The average number of targets participants selected (A; #Targets Selected) and the average accuracy with which participants tracked these targets (B; Tracking Accuracy) are displayed as a function of condition (Solo vs. Joint). Note that for both conditions, only the participants’ accuracy is shown. Errors bars show Standard Error of the Mean.


https://doi.org/10.1371/journal.pone.0286102.g002

We next explored how offloading affected participants’ tracking accuracy (for a descriptive overview, see Fig 2B). Accuracy was computed by dividing participants’ correct selections by all selections for each trial. We found that accuracy was significantly higher in the Joint (M = 0.97, SD = 0.03) compared to the Solo (M = 0.94, SD = 0.04) condition (paired t-test: t(25) = 4.59, p < .001, Cohen’s d = 0.90 (large-sized effect [28]), suggesting that offloading targets to the computer partner increased the accuracy of participants’ individual performance.
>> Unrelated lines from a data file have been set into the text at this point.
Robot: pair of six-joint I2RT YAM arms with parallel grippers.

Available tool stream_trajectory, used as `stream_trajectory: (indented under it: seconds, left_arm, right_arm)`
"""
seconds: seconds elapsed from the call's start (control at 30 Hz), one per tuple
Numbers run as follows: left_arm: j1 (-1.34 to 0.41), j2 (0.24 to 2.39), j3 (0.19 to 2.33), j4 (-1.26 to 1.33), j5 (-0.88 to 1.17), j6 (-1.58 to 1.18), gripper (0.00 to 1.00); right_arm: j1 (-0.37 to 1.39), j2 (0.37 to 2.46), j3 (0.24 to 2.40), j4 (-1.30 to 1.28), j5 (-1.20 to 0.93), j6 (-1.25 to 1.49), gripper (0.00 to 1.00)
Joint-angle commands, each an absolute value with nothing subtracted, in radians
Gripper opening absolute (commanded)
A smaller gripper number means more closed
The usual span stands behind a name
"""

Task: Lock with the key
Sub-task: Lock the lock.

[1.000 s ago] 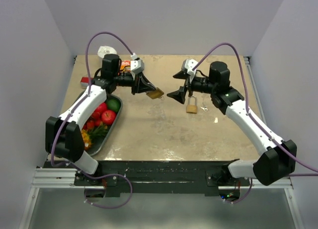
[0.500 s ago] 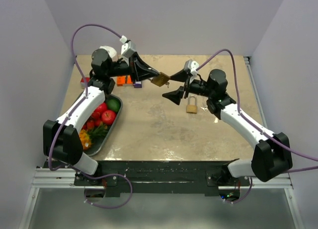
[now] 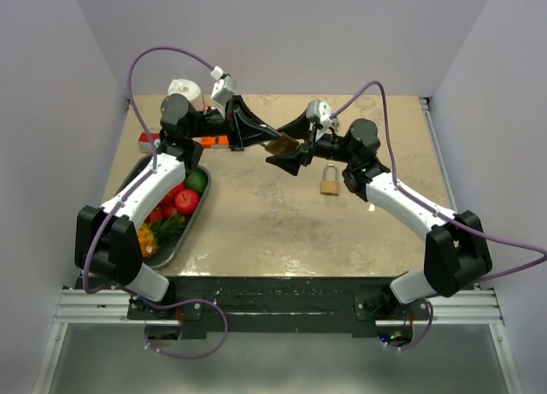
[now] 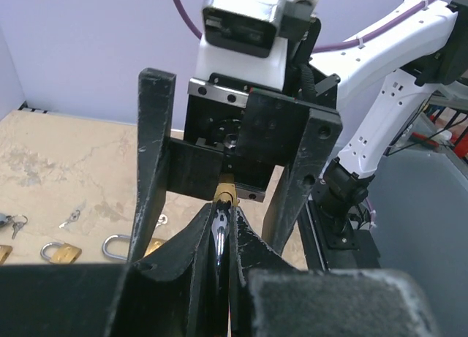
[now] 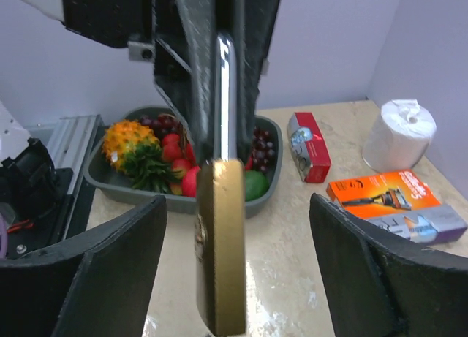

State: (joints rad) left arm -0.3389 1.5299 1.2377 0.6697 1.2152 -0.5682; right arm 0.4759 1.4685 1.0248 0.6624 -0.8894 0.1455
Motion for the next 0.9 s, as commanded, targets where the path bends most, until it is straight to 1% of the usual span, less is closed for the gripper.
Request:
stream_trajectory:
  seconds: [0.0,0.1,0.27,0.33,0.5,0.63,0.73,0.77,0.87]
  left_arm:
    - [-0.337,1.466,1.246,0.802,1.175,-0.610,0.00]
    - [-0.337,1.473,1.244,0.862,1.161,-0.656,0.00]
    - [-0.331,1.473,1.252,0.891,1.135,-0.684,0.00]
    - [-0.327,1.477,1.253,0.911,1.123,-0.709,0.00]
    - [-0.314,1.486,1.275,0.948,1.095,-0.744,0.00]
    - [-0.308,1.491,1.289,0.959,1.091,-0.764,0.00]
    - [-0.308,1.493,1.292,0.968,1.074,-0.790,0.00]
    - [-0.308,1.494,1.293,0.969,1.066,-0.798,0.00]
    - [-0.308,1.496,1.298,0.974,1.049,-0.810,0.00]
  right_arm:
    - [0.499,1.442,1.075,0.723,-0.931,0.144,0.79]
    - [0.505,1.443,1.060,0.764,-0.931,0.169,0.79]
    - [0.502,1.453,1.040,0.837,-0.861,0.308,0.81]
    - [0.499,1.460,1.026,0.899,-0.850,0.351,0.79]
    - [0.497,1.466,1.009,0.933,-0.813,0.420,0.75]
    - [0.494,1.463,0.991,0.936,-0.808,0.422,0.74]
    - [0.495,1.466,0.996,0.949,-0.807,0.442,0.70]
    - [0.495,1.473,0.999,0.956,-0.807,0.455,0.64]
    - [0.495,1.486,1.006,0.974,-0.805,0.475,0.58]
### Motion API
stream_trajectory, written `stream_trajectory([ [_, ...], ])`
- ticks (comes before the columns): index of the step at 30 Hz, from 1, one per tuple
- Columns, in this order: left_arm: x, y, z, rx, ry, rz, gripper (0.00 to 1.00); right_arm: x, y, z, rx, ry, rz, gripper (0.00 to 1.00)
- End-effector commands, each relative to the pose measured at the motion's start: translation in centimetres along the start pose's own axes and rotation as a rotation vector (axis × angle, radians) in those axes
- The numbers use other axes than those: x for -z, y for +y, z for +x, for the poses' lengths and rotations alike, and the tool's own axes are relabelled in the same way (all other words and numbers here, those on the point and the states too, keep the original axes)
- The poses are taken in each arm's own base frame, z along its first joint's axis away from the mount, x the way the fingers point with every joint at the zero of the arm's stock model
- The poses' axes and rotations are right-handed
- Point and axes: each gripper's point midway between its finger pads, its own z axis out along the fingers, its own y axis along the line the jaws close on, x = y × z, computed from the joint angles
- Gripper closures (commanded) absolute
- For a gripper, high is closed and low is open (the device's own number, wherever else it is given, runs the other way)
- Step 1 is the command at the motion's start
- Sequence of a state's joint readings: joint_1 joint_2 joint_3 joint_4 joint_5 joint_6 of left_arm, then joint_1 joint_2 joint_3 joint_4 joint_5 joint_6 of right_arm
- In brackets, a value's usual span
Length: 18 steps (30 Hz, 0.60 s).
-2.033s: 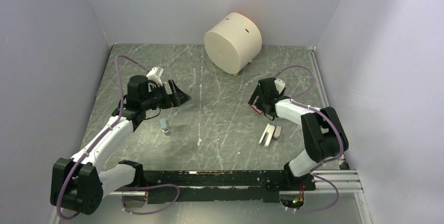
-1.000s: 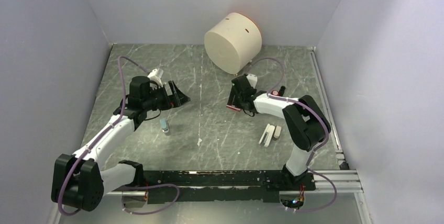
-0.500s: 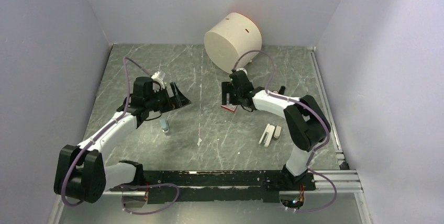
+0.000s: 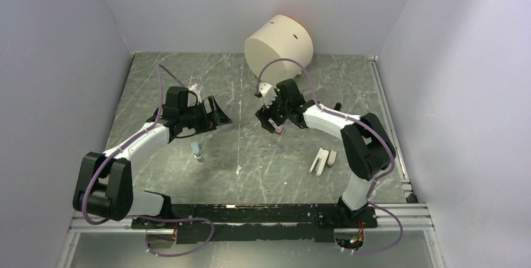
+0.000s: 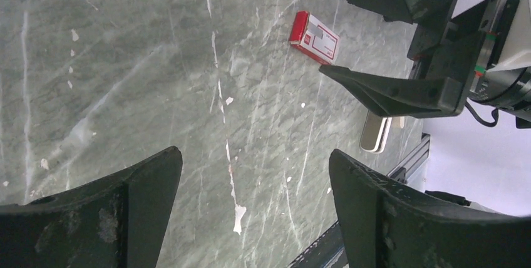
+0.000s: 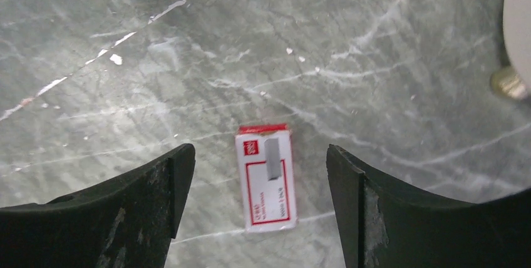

For Experiment 2, we first performed a belief manipulation check, i.e., we verified whether participants had actually believed that the computer partner was flawless (i.e., tracked with 100% accuracy), in line with what they had been told by the experimenter. For this purpose, we examined participants’ replies to the question “How many targets can the computer partner track accurately?” (see S1 File). Note that this question was asked after participants had performed the Joint condition. We found that the computer’s capacity was rated as significantly higher in Experiment 2 compared to Experiment 1 (χ2(5) = 16.83, p = .005), see Fig 3. Twenty-five out of the twenty-six participants rated the computer’s capacity to be “6 targets” (5 participants) or higher (20 participants). This confirms that most participants in Experiment 2 actually believed that the computer partner could flawlessly track at least 6 targets (i.e., the maximum number of targets in the present task).

Consistent with the analyses performed for Experiment 1, we analyzed the number of targets participants selected and participants’ tracking accuracy also for Experiment 2. Results showed that participants selected significantly fewer targets (paired t-test: t(25) = -6.60, p < .001, Cohen’s d = 1.29 (large-sized effect [28]) and performed with a significantly higher accuracy (paired t-test: t(24) = 4.08, p < .001, Cohen’s d = 0.81 (large-sized effect [28]) in the Joint (Mtargets = 2.19, SDtargets = 1.06; Maccuracy = 0.97, SDaccuracy = 0.04) compared to the Solo (Mtargets = 3.35, SDtargets = 0.56; Maccuracy = 0.93, SDaccuracy = 0.06) condition (for a descriptive overview, see Fig 4). This is in line with the findings from Experiment 1 and indicates that, in the Joint condition, participants offloaded a subset of targets to the computer partner. This offloading was accompanied by a boost in individual accuracy.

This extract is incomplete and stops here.